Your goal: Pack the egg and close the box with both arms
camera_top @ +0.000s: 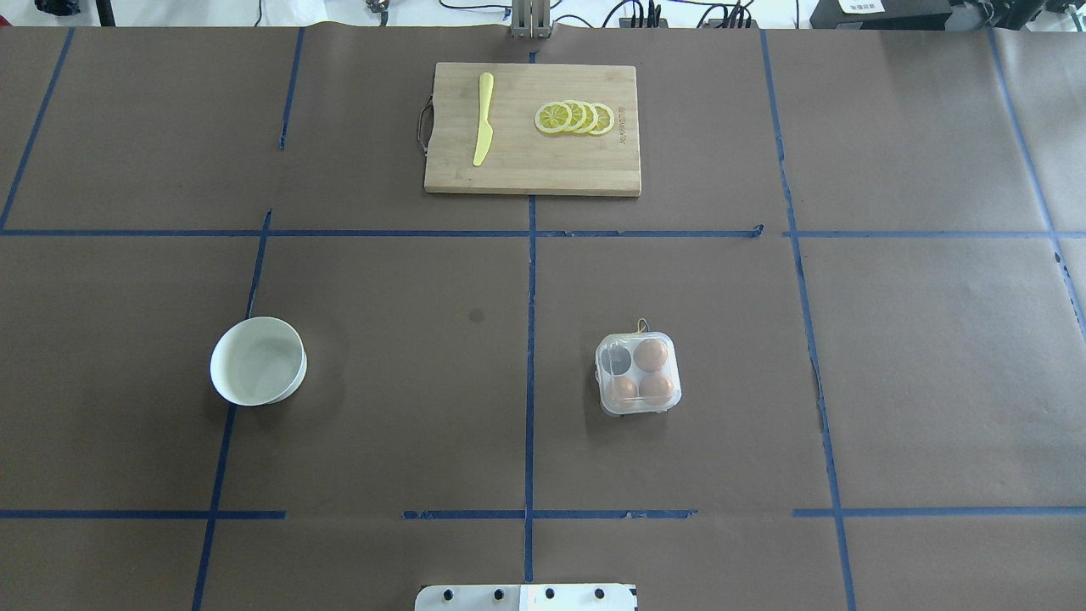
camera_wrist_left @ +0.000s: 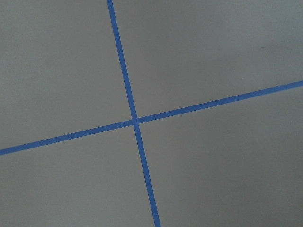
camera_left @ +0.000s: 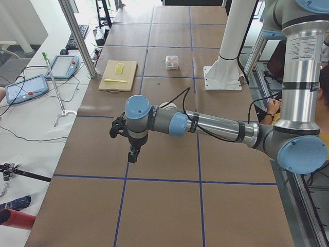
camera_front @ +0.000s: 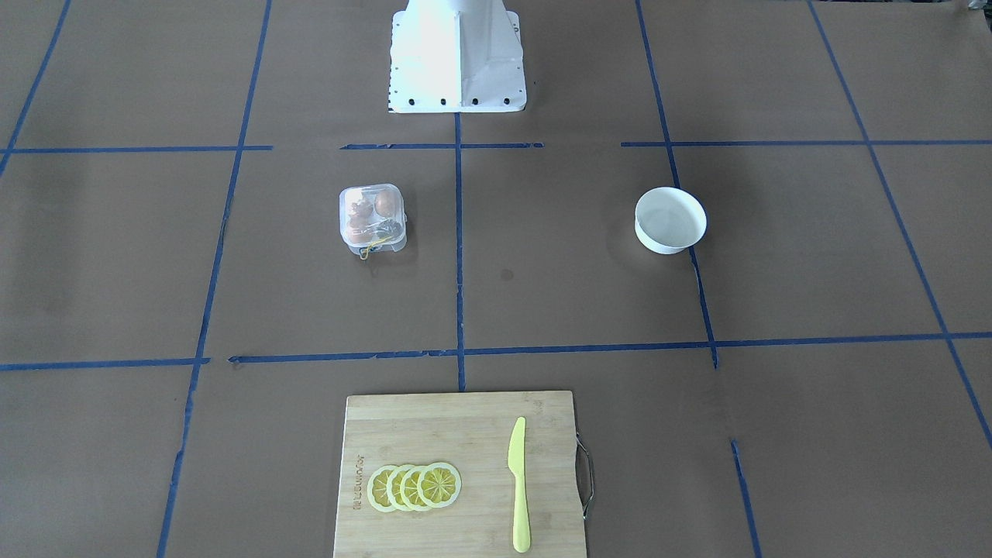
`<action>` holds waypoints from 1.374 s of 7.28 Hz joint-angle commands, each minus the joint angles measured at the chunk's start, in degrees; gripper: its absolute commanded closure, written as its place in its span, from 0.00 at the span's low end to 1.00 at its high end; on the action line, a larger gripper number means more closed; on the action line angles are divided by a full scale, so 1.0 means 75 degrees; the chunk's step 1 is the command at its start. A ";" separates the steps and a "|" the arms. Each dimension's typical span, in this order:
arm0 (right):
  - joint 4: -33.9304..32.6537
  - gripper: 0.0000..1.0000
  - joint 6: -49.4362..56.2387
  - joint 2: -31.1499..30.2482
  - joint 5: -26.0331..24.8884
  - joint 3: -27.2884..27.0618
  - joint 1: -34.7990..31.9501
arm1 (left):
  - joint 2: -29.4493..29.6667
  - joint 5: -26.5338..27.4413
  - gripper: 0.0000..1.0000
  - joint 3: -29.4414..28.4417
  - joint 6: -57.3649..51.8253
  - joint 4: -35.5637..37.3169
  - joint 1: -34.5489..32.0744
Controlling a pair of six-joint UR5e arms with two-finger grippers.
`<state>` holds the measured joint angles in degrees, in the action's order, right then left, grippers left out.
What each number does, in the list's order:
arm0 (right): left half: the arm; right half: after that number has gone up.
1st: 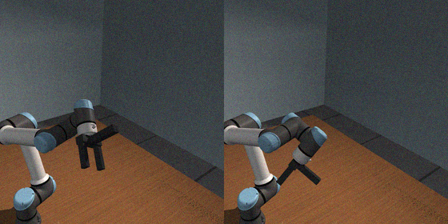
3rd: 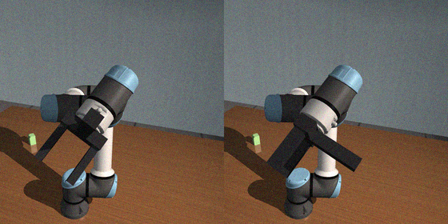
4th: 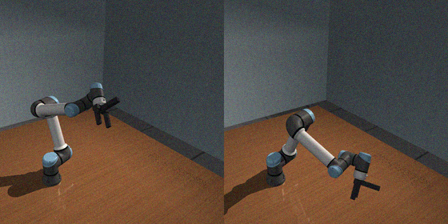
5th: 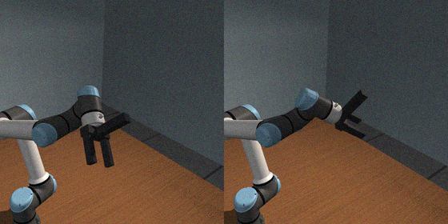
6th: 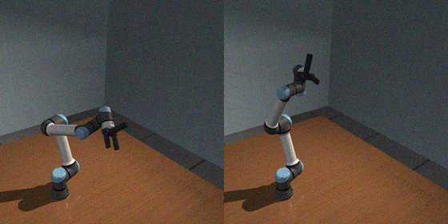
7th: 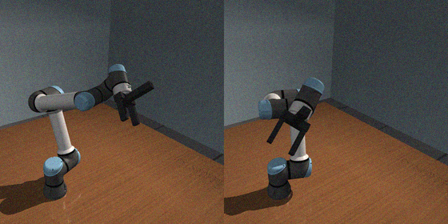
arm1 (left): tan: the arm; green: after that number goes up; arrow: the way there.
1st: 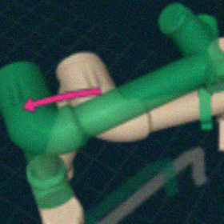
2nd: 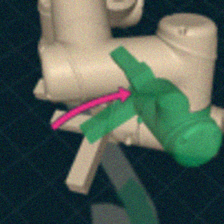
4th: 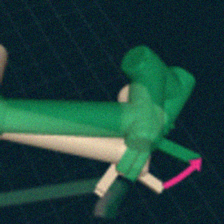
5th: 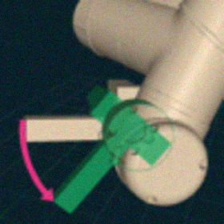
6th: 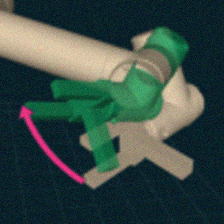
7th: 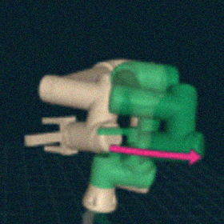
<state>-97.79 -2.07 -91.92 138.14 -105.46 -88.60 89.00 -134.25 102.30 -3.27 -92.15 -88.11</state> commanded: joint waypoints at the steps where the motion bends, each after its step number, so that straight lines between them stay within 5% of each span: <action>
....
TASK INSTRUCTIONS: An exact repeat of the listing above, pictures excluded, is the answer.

ANSWER TO THIS EXERCISE:
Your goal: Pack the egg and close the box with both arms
camera_top @ +0.000s: 
camera_wrist_left @ +0.000s: 
camera_left @ +0.000s: 
camera_front @ +0.000s: 
`<action>` holds waypoints from 1.374 s of 7.28 Hz joint-angle commands, each minus the joint angles measured at the chunk's start, in degrees; gripper: its absolute commanded closure, written as its place in its span, from 0.00 at the span's low end to 1.00 at its high end; on the action line, a larger gripper number means more closed; on the action line angles are divided by a full scale, so 1.0 means 75 degrees; the chunk's step 1 is the command at its start. A ";" separates the steps and a "|" the arms. Each dimension's typical span, in this order:
arm0 (right):
  - joint 4: -33.9304..32.6537
  - gripper: 0.0000..1.0000
  - joint 6: -49.4362..56.2387
  - joint 2: -31.1499..30.2482
  - joint 5: -26.0331..24.8884
  - joint 3: -27.2884..27.0618
  - joint 1: -34.7990..31.9501
arm1 (left):
  - joint 2: -29.4493..29.6667
  - joint 5: -26.5338..27.4413
  - gripper: 0.0000..1.0000
  - joint 3: -29.4414..28.4417
  - joint 6: -57.3649..51.8253
  - joint 4: -35.5637..37.3169
  - joint 1: -34.5489..32.0744
Controlling a pair of six-joint UR5e arms with two-finger grippers.
`<state>` holds the measured joint angles in degrees, in the action's order, right then left, grippers left out.
What each number does, in the list's order:
arm0 (right): left half: the arm; right half: after that number has gone up.
1st: 
3rd: 
4th: 
5th: 
6th: 
7th: 
arm1 (left): tan: the arm; green: after that number goes up; arrow: the way there.
1st: 
2nd: 
4th: 
5th: 
6th: 
7th: 
<state>-97.79 -2.07 -91.92 138.14 -105.46 -88.60 89.00 -134.25 102.30 -3.27 -92.15 -88.11</state> commanded: joint waypoints at the steps where the motion bends, each after its step number, so that straight lines between them stay within 5% of each span: <action>

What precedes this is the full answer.